What needs to be done: Transcribe the listing below in its entirety, exactly.

= = =

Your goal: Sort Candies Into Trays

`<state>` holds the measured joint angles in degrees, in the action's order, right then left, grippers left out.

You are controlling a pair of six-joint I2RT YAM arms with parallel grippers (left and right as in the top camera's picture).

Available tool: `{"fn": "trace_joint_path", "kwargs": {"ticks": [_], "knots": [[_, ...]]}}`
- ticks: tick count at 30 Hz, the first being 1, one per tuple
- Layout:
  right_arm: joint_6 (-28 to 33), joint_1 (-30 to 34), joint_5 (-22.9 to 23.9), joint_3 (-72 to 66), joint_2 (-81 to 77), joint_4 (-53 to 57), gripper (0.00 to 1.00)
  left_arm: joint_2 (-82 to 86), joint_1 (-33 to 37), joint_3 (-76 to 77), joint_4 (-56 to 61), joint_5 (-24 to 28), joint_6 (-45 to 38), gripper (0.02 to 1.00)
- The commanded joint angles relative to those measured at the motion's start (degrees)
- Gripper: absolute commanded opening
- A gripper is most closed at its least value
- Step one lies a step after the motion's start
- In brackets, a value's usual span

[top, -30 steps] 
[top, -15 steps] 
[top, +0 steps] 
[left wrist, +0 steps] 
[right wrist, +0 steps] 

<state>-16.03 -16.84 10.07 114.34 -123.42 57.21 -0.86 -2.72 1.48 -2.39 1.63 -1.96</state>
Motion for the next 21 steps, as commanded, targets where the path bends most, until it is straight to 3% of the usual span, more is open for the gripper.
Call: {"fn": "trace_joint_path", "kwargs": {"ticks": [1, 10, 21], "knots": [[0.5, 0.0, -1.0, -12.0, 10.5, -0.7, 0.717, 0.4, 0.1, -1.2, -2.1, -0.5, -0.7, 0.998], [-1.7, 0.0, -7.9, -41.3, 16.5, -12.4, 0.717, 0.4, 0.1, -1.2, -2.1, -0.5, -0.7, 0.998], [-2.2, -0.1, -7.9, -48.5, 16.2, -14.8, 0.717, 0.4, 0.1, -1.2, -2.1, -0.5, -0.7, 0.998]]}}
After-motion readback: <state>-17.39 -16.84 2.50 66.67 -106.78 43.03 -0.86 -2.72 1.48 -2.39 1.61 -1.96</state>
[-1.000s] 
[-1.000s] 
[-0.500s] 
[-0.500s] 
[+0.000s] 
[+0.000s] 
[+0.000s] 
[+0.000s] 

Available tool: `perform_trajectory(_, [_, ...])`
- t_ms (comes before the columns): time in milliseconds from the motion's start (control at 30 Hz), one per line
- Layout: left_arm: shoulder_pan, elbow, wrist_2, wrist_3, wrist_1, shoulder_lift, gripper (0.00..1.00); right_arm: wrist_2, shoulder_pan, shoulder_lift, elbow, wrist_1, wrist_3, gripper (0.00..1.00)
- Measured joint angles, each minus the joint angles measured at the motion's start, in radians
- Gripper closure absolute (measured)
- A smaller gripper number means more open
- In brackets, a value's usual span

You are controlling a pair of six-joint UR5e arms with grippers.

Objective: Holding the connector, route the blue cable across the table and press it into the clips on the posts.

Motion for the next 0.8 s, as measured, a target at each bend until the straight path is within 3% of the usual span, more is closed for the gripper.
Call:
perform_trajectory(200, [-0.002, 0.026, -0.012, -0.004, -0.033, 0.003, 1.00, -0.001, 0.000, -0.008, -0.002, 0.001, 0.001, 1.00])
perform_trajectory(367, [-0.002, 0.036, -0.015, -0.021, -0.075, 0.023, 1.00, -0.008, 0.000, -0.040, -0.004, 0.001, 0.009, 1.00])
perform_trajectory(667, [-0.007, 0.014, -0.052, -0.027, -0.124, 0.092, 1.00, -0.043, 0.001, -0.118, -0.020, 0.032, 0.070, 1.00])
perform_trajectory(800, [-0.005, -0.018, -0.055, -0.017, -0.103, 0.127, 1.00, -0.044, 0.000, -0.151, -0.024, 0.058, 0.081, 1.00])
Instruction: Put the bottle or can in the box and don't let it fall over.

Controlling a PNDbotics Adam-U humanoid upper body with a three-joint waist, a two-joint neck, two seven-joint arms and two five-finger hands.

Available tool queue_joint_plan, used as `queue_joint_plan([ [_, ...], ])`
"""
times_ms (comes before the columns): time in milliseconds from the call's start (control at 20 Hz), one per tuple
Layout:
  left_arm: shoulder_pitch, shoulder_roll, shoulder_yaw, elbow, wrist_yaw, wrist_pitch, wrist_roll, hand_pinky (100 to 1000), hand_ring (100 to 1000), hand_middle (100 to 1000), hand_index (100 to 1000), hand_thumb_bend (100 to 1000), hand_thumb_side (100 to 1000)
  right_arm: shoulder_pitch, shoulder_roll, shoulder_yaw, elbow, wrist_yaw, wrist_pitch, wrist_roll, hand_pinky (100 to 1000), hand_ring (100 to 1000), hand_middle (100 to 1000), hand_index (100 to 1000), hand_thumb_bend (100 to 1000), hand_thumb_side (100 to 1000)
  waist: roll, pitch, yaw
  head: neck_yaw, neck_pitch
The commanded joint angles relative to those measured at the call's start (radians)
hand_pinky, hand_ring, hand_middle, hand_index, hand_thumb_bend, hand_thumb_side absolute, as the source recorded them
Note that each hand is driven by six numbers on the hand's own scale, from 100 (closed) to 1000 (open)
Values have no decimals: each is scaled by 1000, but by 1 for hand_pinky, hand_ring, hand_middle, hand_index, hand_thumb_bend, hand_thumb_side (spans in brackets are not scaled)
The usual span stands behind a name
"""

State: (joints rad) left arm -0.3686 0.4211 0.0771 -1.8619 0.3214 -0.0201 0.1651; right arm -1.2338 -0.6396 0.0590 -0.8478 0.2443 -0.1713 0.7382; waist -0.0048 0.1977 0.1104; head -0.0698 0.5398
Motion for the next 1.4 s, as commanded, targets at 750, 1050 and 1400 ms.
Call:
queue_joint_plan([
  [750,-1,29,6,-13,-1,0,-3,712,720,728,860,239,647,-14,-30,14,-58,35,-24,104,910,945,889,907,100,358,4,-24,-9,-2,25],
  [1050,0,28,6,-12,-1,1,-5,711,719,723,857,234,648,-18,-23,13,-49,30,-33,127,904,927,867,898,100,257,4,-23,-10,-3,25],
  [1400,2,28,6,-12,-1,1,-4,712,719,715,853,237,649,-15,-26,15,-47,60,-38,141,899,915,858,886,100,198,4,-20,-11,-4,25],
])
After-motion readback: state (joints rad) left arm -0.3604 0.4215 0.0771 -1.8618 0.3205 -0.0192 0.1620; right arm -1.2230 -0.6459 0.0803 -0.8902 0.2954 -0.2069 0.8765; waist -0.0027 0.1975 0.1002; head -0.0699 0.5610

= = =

Exercise answer:
Your goal: Sort Candies Into Trays

`<state>` holds the measured joint angles in degrees, in the action's order, right then left, grippers left out.

You are controlling a pair of six-joint I2RT YAM arms with parallel grippers (left and right as in the top camera's picture).

Available tool: `{"fn": "trace_joint_path", "kwargs": {"ticks": [_], "knots": [[_, ...]]}}`
- ticks: tick count at 30 Hz, the first being 1, one per tuple
- Layout:
  right_arm: joint_6 (-28 to 33), joint_1 (-30 to 34), joint_5 (-22.9 to 23.9), joint_3 (-72 to 66), joint_2 (-81 to 77), joint_4 (-53 to 57), gripper (0.00 to 1.00)
  left_arm: joint_2 (-82 to 86), joint_1 (-33 to 37), joint_3 (-76 to 77), joint_4 (-56 to 61), joint_5 (-24 to 28), joint_6 (-45 to 38), gripper (0.02 to 1.00)
- The commanded joint angles relative to those measured at the motion's start (degrees)
- Gripper: absolute commanded opening
- A gripper is most closed at its least value
- Step one lies a step after the motion's start
- In brackets, a value's usual span

[top, -30 steps] 
[top, -15 steps] 
[top, +0 steps] 
[left wrist, +0 steps] 
[right wrist, +0 steps] 

<state>-16.03 -16.84 10.07 114.34 -123.42 57.21 -0.86 -2.72 1.48 -2.39 1.63 -1.96</state>
Motion for the next 21 steps, as commanded, targets where the path bends most, until it is straight to 3% of the usual span, more is open for the gripper.
Call: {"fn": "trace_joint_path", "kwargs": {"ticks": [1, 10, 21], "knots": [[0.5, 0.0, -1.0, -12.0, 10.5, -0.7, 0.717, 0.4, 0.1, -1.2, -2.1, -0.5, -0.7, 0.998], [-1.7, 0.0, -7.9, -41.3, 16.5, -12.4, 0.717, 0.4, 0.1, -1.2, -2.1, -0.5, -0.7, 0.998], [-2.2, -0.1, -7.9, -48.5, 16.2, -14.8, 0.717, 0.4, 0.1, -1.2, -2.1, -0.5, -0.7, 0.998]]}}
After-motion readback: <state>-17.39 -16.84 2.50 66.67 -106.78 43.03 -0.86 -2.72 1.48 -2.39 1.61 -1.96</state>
[-1.000s] 
[-1.000s] 
[-0.500s] 
[-0.500s] 
[+0.000s] 
[+0.000s] 
[+0.000s] 
[+0.000s] 

Available tool: `perform_trajectory(_, [_, ...])`
- t_ms (comes before the columns): time in milliseconds from the motion's start (control at 30 Hz), one per line
- Layout: left_arm: shoulder_pan, elbow, wrist_2, wrist_3, wrist_1, shoulder_lift, gripper (0.00..1.00); right_arm: wrist_2, shoulder_pan, shoulder_lift, elbow, wrist_1, wrist_3, gripper (0.00..1.00)
- Measured joint angles, each minus the joint angles measured at the motion's start, in radians
- Gripper closure absolute (measured)
- A smaller gripper number means more open
- In brackets, a value's usual span

You are controlling a pair of six-joint UR5e arms with grippers.

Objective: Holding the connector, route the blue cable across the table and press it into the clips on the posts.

Motion for the next 0.8 s, as measured, a target at each bend until the straight path is within 3% of the usual span, more is closed for the gripper.
Call:
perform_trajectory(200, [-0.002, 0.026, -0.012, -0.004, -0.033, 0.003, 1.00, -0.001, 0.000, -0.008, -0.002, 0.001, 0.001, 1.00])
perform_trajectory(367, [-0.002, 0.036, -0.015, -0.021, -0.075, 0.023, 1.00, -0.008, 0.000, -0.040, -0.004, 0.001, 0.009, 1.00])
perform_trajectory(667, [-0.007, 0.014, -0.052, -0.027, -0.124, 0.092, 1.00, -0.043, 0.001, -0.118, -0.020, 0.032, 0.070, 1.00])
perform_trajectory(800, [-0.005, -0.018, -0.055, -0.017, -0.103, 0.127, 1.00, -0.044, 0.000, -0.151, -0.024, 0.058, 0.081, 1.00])
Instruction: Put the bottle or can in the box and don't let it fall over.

Controlling a PNDbotics Adam-U humanoid upper body with a three-joint waist, a two-joint neck, two seven-joint arms and two five-finger hands.

Available tool queue_joint_plan, used as `queue_joint_plan([ [_, ...], ])`
"""
times_ms (comes before the columns): time in milliseconds from the call's start (control at 20 Hz), one per tuple
Layout:
  left_arm: shoulder_pitch, shoulder_roll, shoulder_yaw, elbow, wrist_yaw, wrist_pitch, wrist_roll, hand_pinky (100 to 1000), hand_ring (100 to 1000), hand_middle (100 to 1000), hand_index (100 to 1000), hand_thumb_bend (100 to 1000), hand_thumb_side (100 to 1000)
  right_arm: shoulder_pitch, shoulder_roll, shoulder_yaw, elbow, wrist_yaw, wrist_pitch, wrist_roll, hand_pinky (100 to 1000), hand_ring (100 to 1000), hand_middle (100 to 1000), hand_index (100 to 1000), hand_thumb_bend (100 to 1000), hand_thumb_side (100 to 1000)
  waist: roll, pitch, yaw
  head: neck_yaw, neck_pitch
The commanded joint angles relative to those measured at the call's start (radians)
hand_pinky, hand_ring, hand_middle, hand_index, hand_thumb_bend, hand_thumb_side absolute, as the source recorded them
Note that each hand is driven by six numbers on the hand's own scale, from 100 (closed) to 1000 (open)
Values have no decimals: each is scaled by 1000, but by 1 for hand_pinky, hand_ring, hand_middle, hand_index, hand_thumb_bend, hand_thumb_side (spans in brackets are not scaled)
The usual span stands behind a name
"""

State: (joints rad) left arm -0.3686 0.4211 0.0771 -1.8619 0.3214 -0.0201 0.1651; right arm -1.2338 -0.6396 0.0590 -0.8478 0.2443 -0.1713 0.7382; waist -0.0048 0.1977 0.1104; head -0.0698 0.5398
Motion for the next 1.4 s, as commanded, targets at 750, 1050 and 1400 ms.
Call:
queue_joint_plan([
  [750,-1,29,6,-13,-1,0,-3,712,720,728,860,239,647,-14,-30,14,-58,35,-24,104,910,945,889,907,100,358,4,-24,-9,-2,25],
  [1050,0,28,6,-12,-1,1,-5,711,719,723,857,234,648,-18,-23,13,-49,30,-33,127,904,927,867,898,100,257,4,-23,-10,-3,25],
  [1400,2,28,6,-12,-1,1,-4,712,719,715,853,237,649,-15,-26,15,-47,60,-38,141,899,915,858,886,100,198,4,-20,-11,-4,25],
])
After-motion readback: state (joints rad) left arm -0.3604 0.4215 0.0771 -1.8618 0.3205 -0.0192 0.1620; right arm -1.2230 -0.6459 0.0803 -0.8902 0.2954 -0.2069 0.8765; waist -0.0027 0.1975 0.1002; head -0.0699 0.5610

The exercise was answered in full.